Records from a data source
------------------------------------------------

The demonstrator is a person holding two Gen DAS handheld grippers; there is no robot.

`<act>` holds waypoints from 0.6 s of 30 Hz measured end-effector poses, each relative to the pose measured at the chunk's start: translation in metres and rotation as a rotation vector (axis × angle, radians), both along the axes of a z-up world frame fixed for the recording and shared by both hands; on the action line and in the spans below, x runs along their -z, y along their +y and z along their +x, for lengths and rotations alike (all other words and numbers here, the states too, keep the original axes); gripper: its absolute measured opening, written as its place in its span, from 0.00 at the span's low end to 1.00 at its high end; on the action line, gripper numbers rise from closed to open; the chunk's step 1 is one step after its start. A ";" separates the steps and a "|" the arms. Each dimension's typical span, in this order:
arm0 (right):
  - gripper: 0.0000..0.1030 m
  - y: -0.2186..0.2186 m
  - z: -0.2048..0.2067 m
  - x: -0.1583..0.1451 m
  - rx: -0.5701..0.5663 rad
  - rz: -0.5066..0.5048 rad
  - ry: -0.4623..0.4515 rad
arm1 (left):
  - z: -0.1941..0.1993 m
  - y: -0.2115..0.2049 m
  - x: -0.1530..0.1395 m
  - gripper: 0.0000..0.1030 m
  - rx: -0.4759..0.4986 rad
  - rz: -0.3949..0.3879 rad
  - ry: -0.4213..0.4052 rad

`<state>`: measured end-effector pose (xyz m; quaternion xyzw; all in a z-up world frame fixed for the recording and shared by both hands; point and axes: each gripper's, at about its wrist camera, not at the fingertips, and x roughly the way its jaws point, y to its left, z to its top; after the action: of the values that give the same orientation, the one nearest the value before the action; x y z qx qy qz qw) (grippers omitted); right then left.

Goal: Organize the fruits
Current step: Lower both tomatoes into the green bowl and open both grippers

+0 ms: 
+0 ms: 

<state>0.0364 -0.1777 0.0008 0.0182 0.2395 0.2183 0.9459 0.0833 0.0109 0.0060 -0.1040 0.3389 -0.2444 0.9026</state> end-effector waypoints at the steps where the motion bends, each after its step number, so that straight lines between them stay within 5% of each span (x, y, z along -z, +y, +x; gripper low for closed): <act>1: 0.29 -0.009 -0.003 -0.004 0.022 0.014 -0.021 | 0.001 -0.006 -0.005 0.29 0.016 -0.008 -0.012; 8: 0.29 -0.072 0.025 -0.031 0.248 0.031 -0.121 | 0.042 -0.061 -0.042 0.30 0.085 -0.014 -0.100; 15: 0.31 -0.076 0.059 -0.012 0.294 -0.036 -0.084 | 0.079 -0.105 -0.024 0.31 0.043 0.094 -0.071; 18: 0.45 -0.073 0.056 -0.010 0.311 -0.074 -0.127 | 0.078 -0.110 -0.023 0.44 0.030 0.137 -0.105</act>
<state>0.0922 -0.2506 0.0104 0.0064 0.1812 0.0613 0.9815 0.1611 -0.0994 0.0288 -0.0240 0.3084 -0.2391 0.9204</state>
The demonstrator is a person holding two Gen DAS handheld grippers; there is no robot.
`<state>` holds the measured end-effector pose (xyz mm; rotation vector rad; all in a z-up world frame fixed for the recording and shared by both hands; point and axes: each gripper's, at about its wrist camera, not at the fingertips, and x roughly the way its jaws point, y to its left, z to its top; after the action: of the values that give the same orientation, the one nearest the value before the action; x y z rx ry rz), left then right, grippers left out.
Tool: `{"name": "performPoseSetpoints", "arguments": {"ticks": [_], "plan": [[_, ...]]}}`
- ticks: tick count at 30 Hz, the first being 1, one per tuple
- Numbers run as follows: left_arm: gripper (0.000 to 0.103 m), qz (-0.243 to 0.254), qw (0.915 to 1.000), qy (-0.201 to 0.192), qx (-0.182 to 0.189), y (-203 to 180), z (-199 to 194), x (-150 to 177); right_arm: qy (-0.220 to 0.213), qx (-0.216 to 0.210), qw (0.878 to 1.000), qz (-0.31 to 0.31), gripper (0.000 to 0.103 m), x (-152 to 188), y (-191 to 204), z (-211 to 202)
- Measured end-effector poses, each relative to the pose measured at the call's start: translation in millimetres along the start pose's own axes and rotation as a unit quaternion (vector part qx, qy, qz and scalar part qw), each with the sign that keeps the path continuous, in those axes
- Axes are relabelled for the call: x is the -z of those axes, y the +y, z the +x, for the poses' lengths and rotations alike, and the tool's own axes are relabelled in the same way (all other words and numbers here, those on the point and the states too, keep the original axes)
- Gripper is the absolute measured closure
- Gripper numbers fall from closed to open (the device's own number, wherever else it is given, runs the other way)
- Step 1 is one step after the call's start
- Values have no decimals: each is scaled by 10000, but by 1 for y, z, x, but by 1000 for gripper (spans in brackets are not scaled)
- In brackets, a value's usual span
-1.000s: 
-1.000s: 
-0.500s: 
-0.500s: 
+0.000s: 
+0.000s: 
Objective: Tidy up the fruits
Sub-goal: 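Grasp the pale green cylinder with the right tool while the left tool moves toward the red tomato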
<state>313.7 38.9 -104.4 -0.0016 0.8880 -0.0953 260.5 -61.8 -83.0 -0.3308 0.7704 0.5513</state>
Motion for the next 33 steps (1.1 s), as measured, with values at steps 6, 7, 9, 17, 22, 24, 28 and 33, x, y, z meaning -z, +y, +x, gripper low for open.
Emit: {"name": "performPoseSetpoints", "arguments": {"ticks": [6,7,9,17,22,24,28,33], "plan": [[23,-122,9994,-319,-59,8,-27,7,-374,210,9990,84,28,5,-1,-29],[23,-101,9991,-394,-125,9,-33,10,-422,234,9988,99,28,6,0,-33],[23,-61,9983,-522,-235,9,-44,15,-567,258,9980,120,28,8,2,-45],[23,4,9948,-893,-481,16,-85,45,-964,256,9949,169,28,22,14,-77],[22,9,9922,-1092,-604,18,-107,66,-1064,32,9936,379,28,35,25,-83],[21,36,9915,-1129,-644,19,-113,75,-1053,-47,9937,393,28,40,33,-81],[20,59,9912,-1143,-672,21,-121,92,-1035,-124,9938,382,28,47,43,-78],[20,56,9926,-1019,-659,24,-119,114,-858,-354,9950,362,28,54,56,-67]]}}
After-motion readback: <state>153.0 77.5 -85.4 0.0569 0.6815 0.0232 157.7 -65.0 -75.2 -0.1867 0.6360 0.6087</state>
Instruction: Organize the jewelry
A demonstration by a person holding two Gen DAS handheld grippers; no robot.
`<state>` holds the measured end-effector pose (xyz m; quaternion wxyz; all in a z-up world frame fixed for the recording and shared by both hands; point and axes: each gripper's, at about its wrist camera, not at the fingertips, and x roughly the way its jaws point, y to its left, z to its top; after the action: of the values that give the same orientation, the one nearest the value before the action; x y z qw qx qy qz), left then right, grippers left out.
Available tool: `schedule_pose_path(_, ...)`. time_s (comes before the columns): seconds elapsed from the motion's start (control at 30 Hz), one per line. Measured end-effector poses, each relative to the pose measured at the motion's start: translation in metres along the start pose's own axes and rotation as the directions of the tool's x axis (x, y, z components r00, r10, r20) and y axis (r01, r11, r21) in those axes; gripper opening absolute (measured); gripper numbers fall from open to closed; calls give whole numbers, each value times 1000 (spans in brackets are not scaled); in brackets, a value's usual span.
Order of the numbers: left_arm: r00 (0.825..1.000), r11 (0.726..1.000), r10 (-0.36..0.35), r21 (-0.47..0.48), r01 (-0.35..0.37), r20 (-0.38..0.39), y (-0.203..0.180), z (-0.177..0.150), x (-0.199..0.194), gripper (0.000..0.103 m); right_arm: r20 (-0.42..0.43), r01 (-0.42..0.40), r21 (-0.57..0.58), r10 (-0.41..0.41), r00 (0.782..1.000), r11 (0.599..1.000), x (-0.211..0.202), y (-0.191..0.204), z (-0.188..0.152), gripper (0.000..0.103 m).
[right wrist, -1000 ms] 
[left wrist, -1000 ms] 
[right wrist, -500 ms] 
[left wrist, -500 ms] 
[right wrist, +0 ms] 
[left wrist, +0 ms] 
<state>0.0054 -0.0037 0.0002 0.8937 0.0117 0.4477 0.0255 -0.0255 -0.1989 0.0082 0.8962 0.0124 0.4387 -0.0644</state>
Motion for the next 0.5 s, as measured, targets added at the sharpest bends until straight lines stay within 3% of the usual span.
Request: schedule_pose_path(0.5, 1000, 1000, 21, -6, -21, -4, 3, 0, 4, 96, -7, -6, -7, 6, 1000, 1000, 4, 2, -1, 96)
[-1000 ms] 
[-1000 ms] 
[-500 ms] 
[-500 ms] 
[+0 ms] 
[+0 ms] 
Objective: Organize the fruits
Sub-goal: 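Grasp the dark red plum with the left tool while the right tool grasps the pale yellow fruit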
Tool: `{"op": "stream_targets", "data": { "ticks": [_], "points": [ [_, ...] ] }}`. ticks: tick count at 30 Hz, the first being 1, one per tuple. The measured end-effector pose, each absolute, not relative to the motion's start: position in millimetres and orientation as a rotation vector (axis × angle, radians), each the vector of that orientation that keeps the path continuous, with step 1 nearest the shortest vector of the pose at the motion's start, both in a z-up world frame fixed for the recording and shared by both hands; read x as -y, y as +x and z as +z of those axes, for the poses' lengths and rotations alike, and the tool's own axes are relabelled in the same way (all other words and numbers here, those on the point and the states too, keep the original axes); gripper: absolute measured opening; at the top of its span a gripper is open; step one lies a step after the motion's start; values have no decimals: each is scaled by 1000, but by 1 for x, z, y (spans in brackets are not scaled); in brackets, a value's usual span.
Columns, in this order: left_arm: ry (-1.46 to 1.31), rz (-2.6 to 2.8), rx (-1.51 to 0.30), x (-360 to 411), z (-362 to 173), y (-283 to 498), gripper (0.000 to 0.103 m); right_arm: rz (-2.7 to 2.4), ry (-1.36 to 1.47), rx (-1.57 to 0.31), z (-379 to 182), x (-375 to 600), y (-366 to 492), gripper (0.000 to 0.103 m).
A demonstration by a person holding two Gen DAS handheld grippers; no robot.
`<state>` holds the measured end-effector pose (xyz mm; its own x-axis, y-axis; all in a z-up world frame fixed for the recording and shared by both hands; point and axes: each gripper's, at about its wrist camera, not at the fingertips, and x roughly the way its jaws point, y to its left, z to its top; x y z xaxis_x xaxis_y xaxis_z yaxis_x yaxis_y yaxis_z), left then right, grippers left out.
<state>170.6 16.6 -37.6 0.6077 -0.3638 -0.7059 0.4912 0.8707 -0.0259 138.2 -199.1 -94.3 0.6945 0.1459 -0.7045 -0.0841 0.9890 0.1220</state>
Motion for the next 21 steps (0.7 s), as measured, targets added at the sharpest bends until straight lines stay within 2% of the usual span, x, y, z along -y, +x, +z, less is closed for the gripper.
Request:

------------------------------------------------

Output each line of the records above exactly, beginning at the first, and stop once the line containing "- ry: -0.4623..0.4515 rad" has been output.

The demonstrator is a person holding two Gen DAS handheld grippers; there is no robot.

`<act>` holds waypoints from 0.6 s of 30 Hz measured end-effector poses, each relative to the pose measured at the chunk's start: translation in metres and rotation as a rotation vector (axis × angle, radians), both along the axes of a z-up world frame fixed for the recording and shared by both hands; on the action line and in the spans below, x runs along their -z, y along their +y and z along their +x, for lengths and rotations alike (all other words and numbers here, the states too, keep the original axes); gripper: its absolute measured opening, written as its place in its span, from 0.00 at the span's low end to 1.00 at its high end; on the action line, gripper numbers rise from closed to open; the chunk's step 1 is one step after its start. A ";" separates the steps and a "|" the arms. Each dimension's typical span, in this order:
arm0 (right):
  - gripper: 0.0000..0.1030 m
  - y: -0.2186..0.2186 m
  - z: -0.2048..0.2067 m
  - x: -0.1583..0.1451 m
  - rx: -0.5701..0.5663 rad
  - rz: -0.5066..0.5048 rad
  - ry: -0.4623..0.4515 rad

The output has been completed.